Miniature Multihole Airflow Sensor for Lightweight Aircraft Over Wide Speed and Angular Range
Lukas Stuber, Simon Luis Jeger, Raphael Zufferey, Dario Floreano
AI summary
Problem
Current airflow sensors are either too heavy or require high airspeeds, making them unsuitable for lightweight UAVs that operate at low speeds and are highly susceptible to dangerous stalls.
Approach
The authors designed a lightweight, tubing-free multihole pressure probe with integrated differential sensors, optimized its geometry via wind tunnel testing, and calibrated it using multivariate polynomial regression.
Key results
- Conical tips significantly improve measurement resolution and reduce noise compared to spherical tips
- Achieves 0.44 m/s airspeed and 0.16° angular accuracy across 3-27 m/s and ±35° ranges
- Successfully validated in outdoor acrobatic and stall-prone flight tests
- Design and CAD files released to the public domain
Why it matters
This lightweight, low-speed sensor enables safe stall detection and expanded flight envelopes for small, uncrewed aerial vehicles.
Abstract
An aircraft’s airspeed, angle of attack, and angle of side slip are crucial to its safety, especially when flying close to the stall regime. Various solutions exist, including pitot tubes, angular vanes, and multihole pressure probes. However, current sensors are either too heavy (> 30g) or require large airspeeds (>20 m/s), mak- ing them unsuitable for small uncrewed aerial vehicles.

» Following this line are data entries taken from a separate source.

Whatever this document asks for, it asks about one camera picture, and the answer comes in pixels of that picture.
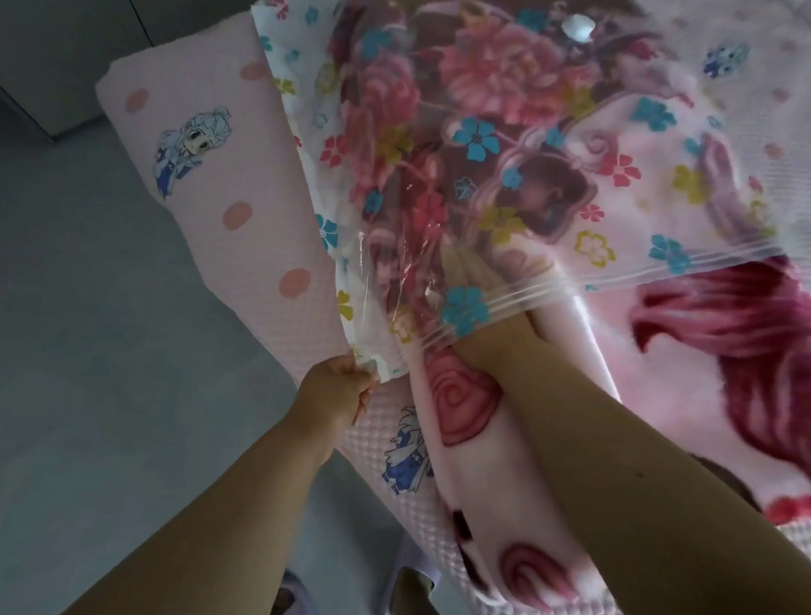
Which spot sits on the person's right hand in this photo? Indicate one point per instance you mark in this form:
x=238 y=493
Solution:
x=498 y=344

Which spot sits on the person's left hand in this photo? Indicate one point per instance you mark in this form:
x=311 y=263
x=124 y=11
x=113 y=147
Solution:
x=334 y=396

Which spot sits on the red floral blanket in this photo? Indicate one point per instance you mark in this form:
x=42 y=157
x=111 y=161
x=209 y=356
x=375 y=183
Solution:
x=726 y=360

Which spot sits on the flower-print plastic storage bag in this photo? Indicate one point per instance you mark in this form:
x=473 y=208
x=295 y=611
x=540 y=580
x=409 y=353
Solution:
x=301 y=47

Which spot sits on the person's left forearm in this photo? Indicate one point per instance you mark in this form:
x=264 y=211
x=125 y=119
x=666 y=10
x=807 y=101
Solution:
x=215 y=542

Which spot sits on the person's right forearm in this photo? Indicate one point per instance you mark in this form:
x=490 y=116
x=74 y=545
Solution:
x=675 y=540

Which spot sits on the lilac right slipper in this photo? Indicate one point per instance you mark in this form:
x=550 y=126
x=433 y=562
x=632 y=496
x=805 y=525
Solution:
x=409 y=552

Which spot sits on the pink cartoon bed sheet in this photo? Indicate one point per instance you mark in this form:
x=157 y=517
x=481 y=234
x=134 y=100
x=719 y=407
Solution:
x=206 y=74

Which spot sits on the white wardrobe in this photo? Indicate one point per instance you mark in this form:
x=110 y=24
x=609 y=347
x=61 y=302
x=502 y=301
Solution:
x=48 y=18

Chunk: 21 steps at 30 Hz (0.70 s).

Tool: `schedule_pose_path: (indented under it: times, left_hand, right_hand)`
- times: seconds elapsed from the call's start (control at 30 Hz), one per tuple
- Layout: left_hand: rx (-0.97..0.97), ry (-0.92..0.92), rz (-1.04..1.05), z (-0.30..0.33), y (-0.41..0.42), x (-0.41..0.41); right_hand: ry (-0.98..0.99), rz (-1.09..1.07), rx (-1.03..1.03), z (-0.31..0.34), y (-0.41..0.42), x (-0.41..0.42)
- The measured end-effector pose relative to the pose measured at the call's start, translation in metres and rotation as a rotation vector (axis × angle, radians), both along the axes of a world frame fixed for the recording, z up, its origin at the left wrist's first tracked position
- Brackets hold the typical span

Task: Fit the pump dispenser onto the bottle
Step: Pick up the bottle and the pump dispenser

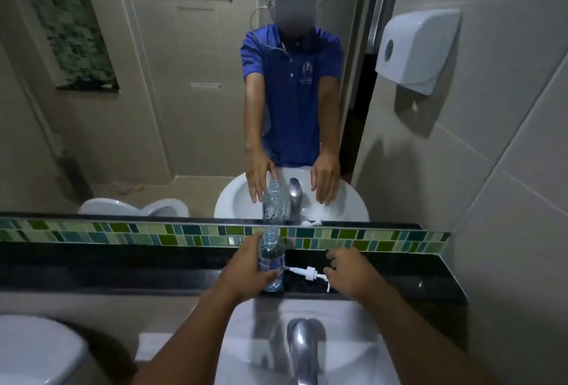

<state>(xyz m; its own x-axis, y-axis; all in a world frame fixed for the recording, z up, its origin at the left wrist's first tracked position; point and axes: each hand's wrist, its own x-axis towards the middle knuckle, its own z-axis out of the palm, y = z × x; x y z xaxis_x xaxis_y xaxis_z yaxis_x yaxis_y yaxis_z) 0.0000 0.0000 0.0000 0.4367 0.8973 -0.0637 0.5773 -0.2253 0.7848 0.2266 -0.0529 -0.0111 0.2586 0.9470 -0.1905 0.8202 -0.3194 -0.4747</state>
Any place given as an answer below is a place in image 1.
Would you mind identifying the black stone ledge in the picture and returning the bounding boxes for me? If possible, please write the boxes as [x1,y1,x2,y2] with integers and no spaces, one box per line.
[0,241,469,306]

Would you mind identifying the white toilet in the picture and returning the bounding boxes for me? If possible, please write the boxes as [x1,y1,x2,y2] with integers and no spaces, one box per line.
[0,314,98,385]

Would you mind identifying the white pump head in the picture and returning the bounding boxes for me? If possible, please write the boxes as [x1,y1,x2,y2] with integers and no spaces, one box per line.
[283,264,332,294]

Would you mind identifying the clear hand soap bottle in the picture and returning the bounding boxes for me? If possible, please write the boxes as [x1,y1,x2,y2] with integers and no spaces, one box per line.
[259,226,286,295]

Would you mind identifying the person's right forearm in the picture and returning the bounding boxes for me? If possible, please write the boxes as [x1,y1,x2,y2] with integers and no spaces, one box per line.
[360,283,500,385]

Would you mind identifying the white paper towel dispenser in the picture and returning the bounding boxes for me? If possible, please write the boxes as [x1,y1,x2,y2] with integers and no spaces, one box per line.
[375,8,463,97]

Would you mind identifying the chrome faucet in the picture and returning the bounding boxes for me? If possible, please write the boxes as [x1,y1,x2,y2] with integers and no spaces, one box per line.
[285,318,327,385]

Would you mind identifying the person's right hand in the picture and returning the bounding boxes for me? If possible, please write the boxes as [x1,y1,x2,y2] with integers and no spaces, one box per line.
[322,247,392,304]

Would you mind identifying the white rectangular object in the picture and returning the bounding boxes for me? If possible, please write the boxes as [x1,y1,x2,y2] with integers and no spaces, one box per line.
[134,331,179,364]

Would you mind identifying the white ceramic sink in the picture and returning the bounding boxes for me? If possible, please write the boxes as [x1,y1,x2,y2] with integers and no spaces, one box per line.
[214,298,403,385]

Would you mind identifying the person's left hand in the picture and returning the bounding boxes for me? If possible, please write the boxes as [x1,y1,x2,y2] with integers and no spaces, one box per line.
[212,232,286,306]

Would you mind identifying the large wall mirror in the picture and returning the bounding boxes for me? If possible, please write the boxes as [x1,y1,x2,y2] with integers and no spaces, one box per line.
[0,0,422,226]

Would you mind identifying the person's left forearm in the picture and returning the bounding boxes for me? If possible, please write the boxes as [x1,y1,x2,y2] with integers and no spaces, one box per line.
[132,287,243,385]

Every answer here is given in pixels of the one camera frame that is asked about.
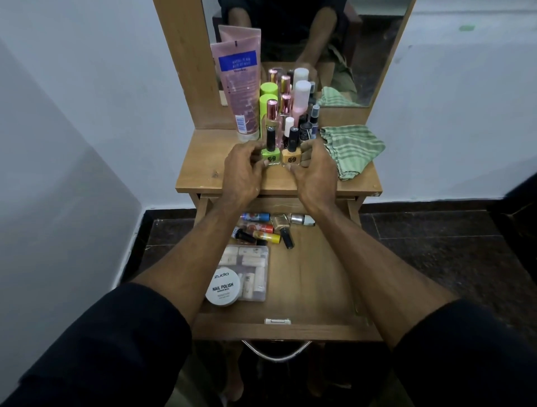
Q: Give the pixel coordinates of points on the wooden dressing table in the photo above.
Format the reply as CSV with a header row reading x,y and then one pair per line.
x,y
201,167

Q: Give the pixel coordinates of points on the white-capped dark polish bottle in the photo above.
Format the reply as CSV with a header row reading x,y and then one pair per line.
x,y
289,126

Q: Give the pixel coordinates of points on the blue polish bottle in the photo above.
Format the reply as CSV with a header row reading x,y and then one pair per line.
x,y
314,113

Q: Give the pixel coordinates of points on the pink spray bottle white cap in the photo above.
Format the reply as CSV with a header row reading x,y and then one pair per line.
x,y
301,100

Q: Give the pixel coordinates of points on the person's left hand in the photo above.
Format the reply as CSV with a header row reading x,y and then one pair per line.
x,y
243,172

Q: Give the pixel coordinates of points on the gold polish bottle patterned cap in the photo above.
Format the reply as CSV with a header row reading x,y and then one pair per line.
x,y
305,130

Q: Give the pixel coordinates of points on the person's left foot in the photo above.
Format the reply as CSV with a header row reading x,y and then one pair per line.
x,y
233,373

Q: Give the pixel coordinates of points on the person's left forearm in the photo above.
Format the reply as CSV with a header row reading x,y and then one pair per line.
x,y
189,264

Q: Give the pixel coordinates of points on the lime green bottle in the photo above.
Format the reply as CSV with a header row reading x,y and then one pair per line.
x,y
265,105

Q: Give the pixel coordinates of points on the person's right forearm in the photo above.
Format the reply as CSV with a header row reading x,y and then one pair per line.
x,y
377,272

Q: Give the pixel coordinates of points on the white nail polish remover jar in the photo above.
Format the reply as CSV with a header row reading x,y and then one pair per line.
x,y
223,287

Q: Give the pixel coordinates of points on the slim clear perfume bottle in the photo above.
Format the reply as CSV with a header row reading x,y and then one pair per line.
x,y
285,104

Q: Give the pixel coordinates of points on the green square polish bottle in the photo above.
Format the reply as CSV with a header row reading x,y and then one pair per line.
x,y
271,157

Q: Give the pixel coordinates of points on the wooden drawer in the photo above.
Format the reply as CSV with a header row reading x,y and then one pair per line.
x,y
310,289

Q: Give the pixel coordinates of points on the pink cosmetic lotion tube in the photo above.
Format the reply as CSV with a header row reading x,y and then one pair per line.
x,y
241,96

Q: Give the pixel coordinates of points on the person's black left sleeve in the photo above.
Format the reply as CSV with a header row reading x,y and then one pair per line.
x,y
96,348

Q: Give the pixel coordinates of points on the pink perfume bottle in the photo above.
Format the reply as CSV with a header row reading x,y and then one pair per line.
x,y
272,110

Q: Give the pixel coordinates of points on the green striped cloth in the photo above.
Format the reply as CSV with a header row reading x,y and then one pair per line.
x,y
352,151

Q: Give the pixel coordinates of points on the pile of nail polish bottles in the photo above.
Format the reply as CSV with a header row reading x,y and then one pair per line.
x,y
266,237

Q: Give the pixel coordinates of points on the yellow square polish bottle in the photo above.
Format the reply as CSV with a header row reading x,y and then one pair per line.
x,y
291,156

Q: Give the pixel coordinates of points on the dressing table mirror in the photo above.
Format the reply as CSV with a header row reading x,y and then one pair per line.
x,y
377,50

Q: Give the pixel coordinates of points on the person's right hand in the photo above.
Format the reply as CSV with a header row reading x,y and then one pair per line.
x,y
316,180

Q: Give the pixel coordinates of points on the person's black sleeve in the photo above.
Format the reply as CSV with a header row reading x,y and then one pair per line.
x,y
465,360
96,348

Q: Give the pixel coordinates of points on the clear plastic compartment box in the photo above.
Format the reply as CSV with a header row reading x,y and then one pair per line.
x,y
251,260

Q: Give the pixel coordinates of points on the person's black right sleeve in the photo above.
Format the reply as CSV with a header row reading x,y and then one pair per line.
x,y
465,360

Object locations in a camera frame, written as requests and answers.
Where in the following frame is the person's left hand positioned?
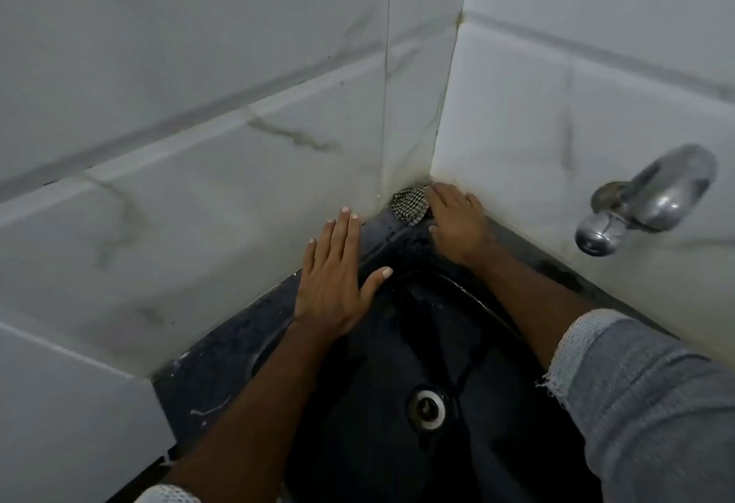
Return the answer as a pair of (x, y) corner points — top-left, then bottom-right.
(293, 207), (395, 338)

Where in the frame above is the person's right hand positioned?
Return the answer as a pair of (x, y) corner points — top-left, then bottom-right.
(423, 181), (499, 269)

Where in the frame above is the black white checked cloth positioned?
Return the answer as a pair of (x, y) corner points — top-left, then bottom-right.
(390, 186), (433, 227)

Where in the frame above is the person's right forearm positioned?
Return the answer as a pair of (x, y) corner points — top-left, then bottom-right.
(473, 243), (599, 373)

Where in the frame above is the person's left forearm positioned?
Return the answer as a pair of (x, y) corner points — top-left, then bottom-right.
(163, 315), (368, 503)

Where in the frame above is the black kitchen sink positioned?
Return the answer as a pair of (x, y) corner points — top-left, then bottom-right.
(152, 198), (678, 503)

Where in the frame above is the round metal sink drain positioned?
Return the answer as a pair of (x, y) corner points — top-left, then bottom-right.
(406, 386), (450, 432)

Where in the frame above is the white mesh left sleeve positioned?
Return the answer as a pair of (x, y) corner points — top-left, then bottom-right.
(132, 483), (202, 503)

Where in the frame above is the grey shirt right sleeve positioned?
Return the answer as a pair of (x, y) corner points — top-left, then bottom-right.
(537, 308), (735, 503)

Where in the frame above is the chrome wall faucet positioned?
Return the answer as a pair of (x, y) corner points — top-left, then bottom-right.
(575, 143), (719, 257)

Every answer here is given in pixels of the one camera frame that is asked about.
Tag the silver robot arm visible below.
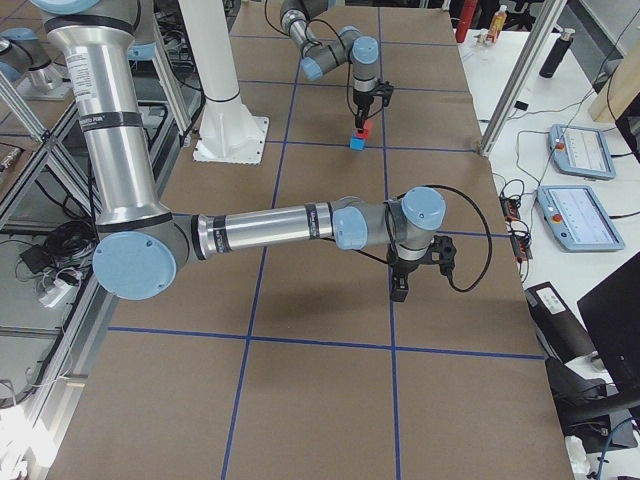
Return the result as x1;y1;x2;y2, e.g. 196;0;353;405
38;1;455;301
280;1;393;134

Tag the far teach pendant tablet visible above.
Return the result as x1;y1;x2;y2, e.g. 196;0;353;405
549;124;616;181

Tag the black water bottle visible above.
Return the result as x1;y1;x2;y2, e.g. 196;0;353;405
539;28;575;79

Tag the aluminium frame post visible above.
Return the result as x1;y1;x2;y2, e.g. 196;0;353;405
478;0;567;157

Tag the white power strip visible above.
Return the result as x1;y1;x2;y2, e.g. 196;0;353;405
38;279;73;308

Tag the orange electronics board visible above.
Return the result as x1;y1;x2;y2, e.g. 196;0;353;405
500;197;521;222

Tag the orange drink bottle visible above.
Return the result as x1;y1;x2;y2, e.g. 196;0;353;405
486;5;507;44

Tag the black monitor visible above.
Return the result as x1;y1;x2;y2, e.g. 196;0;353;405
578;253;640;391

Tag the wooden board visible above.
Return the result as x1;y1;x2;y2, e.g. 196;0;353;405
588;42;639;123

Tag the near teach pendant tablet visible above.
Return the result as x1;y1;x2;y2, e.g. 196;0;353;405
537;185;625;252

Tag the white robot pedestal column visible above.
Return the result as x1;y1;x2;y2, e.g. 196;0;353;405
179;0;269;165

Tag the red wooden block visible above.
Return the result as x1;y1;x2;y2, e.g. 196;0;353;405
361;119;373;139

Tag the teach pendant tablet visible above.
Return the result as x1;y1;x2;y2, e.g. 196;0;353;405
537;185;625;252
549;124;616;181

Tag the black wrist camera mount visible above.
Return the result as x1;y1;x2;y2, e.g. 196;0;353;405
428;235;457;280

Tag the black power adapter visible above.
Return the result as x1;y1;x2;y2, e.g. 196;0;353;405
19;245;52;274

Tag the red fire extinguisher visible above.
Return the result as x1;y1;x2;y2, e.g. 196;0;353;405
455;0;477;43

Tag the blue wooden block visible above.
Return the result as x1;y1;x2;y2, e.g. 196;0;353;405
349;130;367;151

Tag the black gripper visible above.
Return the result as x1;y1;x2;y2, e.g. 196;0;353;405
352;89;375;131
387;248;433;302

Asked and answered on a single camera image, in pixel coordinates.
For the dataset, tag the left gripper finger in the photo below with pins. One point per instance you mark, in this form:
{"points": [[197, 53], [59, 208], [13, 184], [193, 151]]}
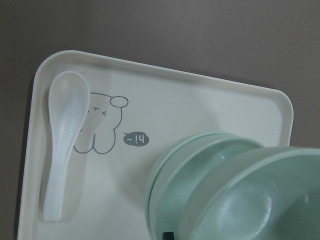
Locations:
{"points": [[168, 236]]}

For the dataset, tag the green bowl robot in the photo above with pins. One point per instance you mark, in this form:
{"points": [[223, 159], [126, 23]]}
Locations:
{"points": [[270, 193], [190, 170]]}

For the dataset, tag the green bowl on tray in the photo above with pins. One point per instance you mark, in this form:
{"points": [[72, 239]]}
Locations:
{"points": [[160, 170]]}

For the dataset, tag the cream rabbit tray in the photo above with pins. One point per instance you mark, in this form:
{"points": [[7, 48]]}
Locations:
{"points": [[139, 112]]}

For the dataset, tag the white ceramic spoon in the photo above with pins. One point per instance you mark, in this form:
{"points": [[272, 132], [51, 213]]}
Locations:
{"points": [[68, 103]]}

We propose a novel multihole pressure probe, integrating sensing electronics in a single-component structure, resulting in a mechanically robust and lightweight sensor (9 g), which we released to the public do- main. Since there is no consensus on two critical design parameters, tip shape (conical vs spherical) and hole spacing (distance between holes), we provide a study on measurement accuracy and noise generation using wind tunnel experiments. The sensor is calibrated using a multivariate polynomial regression model over an airspeed range of 3-27 m/s and an angle of attack/sideslip range of ±35◦, achieving a mean absolute error of 0.44 m/s and 0.16◦. Finally, we validated the sensor in outdoor flights near the stall regime. Our probe enabled accurate estimations of airspeed, angle of attack and sideslip during different acrobatic manoeuvres. Due to its size and weight, this sensor will enable safe flight for lightweight, uncrewed aerial vehicles flying at low speeds close to the stall regime.